▸ EXERCISE
Return verbatim every line from the first line of the data below to the line that contains "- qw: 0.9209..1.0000", inclusive, and no further.
====================
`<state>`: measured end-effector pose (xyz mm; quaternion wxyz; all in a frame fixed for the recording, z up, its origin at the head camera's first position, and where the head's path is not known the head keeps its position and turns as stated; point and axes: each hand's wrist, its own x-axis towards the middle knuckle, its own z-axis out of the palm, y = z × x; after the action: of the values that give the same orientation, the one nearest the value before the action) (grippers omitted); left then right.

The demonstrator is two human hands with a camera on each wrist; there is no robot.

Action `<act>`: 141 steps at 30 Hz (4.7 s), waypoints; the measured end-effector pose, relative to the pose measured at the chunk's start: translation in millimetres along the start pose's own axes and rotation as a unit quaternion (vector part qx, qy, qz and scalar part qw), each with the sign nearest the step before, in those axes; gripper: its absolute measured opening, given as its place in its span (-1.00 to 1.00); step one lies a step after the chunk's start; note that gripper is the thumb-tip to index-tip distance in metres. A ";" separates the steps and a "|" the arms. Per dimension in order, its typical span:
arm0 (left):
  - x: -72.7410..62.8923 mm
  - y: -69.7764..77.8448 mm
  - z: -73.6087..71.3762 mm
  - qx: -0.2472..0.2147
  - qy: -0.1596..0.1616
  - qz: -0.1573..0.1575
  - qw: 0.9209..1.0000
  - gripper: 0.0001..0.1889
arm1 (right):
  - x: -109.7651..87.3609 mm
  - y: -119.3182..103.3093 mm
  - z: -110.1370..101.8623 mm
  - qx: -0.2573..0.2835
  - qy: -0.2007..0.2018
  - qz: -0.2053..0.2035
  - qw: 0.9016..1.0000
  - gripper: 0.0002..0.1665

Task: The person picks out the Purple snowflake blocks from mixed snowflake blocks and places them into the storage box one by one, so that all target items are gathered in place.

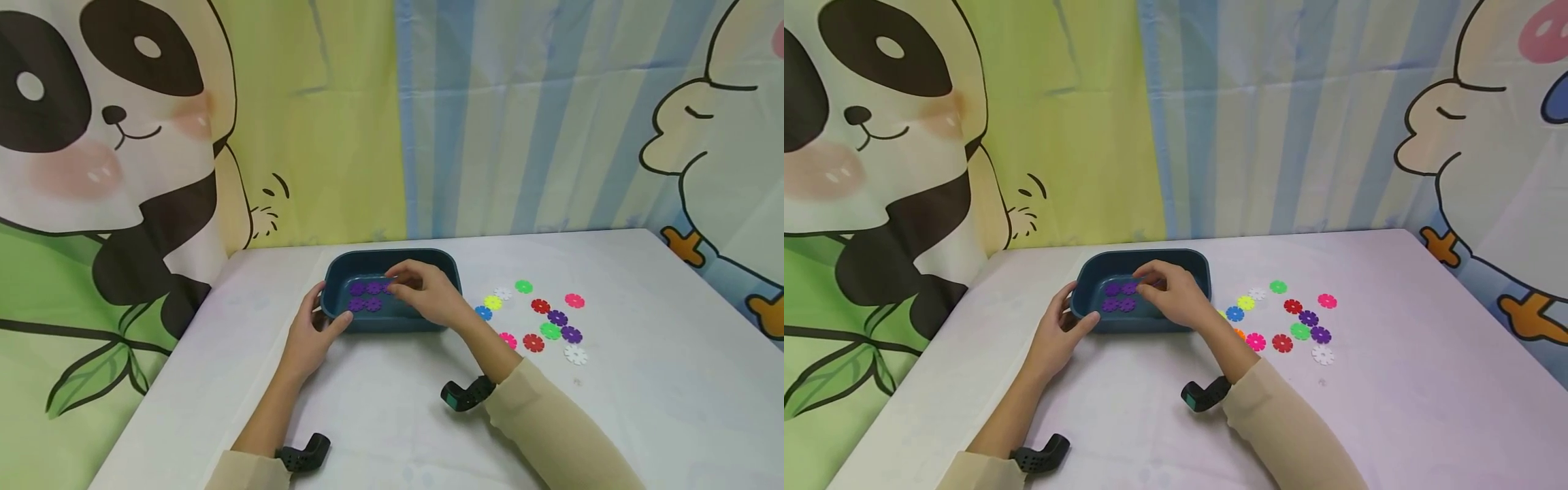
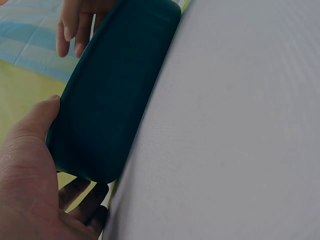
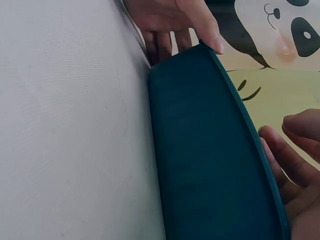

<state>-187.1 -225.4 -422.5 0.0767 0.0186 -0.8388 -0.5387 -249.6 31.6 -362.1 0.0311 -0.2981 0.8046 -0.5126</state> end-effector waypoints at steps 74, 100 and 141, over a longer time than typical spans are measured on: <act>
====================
▸ WRITTEN RESPONSE
`<state>`: measured end-effector pose (xyz mm; quaternion wxyz; all in a frame fixed for the recording, z up, its origin at the head camera's first position, and where the head's path is not known the head keeps its position and turns as stated; point and axes: each hand's wrist, its own x-axis towards the middle knuckle, its own z-axis out of the palm, y = z × x; after the action: of the values that give the same orientation, the one nearest the value before the action) (grippers omitted); left then right.

The demonstrator is two human hands with a camera on each wrist; there is no robot.

Action `<act>`: 141 steps at 30 Hz (4.7 s), waypoints; the measured end-effector pose, relative to the pose measured at the chunk's start: translation in millimetres along the start pose's own axes and rotation as a unit quaternion (vector part qx, qy, qz and scalar part qw), each with the sign nearest the step before, in those axes; gripper: its absolute measured opening, given as its place in its span (-1.00 to 1.00); step one lies a step after the chunk's start; note that gripper is the thumb-tip to index-tip distance in metres. A ";" separates the steps and a "|" the arms. Per dimension in order, its typical span:
arm0 (left):
  - x: -72.7410..62.8923 mm
  - y: -69.7764..77.8448 mm
  - z: -73.6087..71.3762 mm
  - qx: -0.2472..0.2147
  - qy: -0.1596..0.1616
  - qz: -0.1573..0.1575
  - qw: 0.9209..1.0000

No more output is needed.